Ante ese escenario nos sentidos animados por la esperanza en que el ejemplo del testimonio vital del papa Francisco pueda contribuir a superar ese escenario y a que se produzca en nosotros, los fieles laicos, esa metanoia que convierta a nuestra fe proclamada, en una fe vivida.

A propósito de ello, el eco universal que suscitó la manifestación del anhelo del papa Francisco de “una Iglesia pobre y para los pobres” nos recordó la tantas veces citada frase del semiólogo católico canadiense Marshall Mc Luhan: “el medio es el mensaje”. Sucede que el elogio de la pobreza en tanto virtud y la opción preferencial por los pobres forma parte del Magisterio católico desde los tiempos de Jesús y estuvo reiterado con frecuencia en expresiones públicas de los predecesores de Francisco en el Pontificado. Creemos, por tanto, que el impacto especial que esa declaración causó en la opinión pública mundial no se debe a que sea novedosa ni tampoco a su contenido mismo, sino a la cualidad del probado testimonio de coherencia entre las palabras y los actos de quien la dijo. 

V. LA NOVEDAD DEL PAPA JESUITA

Además de ser el primer peronista, el primer argentino y el primer americano que accede al papado, Jorge Mario Bergoglio es también el primer sacerdote de la Compañía de Jesús que sucede a San Pedro en la larga historia de la Iglesia Católica.

Dados los muchos y valiosos servicios que los jesuitas dieron a la humanidad, a la Iglesia y al Sumo Pontífice en los casi cinco siglos de existencia de la orden, vale preguntarse porque recién ahora accede al Papado uno de los discípulos de san Ignacio de Loyola.
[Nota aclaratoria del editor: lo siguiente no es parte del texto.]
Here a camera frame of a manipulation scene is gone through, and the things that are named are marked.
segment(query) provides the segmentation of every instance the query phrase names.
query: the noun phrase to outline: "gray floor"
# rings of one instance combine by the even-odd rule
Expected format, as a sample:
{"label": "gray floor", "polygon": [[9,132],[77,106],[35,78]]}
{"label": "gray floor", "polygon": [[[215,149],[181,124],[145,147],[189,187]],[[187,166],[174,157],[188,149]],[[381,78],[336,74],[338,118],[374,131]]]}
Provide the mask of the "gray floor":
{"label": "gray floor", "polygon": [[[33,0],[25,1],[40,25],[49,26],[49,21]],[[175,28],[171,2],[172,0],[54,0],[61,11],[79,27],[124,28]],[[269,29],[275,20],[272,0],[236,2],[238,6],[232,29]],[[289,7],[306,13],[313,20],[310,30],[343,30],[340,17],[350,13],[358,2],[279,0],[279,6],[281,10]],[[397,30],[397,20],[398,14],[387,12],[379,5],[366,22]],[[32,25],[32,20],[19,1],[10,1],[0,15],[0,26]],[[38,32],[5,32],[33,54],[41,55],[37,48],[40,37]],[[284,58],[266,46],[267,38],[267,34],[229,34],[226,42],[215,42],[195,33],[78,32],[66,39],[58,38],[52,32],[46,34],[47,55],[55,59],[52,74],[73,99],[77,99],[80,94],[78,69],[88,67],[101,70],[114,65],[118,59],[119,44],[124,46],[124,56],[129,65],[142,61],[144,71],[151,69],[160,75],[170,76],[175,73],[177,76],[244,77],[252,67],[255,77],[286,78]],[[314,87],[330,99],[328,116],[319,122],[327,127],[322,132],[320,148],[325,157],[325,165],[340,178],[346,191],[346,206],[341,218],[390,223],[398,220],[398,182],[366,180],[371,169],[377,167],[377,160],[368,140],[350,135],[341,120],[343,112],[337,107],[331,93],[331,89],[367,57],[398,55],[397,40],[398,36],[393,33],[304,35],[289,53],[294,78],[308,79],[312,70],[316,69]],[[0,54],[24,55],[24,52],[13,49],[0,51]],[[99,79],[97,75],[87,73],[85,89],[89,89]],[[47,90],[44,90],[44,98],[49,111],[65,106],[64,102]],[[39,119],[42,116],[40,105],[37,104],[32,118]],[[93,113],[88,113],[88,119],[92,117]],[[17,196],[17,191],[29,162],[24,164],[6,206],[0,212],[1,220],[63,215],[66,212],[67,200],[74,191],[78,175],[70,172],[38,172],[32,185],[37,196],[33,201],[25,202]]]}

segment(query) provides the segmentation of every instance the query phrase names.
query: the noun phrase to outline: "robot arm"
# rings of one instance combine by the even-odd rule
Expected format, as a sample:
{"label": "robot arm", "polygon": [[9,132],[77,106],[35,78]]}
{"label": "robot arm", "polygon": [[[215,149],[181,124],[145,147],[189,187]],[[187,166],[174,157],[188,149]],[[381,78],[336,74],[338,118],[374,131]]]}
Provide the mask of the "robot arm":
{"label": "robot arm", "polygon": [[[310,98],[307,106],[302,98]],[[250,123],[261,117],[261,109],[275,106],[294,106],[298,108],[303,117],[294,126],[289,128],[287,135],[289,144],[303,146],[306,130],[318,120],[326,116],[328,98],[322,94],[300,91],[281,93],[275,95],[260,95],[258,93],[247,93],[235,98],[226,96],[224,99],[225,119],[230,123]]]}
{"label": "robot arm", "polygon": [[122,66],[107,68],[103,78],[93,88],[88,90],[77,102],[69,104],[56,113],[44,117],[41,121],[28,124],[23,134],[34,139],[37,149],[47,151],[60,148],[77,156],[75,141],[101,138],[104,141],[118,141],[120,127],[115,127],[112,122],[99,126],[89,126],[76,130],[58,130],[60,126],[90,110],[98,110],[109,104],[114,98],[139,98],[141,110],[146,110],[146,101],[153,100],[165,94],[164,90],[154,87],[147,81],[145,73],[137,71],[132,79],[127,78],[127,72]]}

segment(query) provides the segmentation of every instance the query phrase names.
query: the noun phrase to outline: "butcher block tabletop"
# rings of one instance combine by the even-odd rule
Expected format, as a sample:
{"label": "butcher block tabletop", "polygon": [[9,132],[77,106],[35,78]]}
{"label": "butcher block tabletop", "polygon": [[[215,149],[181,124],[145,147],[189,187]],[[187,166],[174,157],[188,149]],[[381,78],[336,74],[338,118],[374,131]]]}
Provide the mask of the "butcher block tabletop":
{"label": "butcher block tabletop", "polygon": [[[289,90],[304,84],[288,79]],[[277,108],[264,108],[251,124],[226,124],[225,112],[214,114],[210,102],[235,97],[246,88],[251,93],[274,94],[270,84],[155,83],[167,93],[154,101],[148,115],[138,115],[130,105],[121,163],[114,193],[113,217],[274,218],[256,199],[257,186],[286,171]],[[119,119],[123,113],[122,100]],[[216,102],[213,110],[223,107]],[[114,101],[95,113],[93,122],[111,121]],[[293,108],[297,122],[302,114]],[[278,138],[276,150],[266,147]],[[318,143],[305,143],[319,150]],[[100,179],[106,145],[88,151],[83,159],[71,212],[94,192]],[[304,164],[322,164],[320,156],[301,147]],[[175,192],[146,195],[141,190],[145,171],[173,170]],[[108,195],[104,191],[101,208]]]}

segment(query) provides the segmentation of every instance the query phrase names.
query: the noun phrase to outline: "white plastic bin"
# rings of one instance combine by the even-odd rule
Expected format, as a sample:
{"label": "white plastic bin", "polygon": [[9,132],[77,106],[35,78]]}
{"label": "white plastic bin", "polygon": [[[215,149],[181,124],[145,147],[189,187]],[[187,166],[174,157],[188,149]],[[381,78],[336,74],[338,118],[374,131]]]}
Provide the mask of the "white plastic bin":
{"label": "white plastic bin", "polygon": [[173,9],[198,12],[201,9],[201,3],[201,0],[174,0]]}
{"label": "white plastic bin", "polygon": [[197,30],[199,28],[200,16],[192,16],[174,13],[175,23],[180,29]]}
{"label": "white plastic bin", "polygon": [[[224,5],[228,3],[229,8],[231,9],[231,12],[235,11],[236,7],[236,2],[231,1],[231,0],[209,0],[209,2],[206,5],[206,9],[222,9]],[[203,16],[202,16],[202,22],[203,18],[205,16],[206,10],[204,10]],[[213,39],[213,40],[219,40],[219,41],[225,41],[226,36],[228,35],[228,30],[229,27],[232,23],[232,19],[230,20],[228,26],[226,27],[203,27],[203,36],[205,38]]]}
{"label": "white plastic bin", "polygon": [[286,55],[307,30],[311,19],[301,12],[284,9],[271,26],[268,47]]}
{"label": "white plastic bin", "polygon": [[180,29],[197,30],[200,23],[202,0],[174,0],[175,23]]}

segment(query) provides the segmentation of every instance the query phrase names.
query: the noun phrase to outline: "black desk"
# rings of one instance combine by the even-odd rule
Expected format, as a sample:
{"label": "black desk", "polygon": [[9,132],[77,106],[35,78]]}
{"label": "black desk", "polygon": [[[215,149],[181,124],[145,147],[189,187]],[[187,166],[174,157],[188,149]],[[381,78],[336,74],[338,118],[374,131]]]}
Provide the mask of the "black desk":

James Martin, un  sacerdote jesuita estadounidense que es editor de la revista America y autor del libro The  Jesuit Guide to (Almost) Everything (La guía jesuita para casi  todo), da cuenta de dos motivos al tratar de explicar esa circunstancia.

Uno es que la  mayoría de los cardenales que eligen al Papa provienen de las filas del clero diocesano, cuya experiencia en la vida sacerdotal es distinta de la de los sacerdotes ordinarios, como los jesuitas, franciscanos o dominicos entre otros. Ni mejor, ni peor. Diferente. Eso explicaría que en la historia reciente no haya habido muchos papas  procedentes de órdenes religiosas y ninguno jesuita, ya que los cardenales que se reúnen en el cónclave naturalmente tienden a elegir a alguien de su "mundo" sacerdotal, que no es el de los ordinarios.

El segundo de los motivos propuestos por el padre Martin (S.J.) para explicar que nunca antes un hijo de san Ignacio de Loyola accediera al Papado, alude a los recelos que suscitarían los miembros de esa orden en influyentes círculos del Vaticano, en parte debido a las mencionadas diferencias que existen entre la vida religiosa de los jesuitas y la de los otros sacerdotes y también porque la labor jesuítica, en muchos casos, se cumple allende las fronteras geográficas, culturales y sociales habituales y de ello se derivan actitudes que podrían ser vistas como excesivamente audaces ya que, como decía un viejo jesuita, "cuando trabajas en los  límites, a veces los rebasas".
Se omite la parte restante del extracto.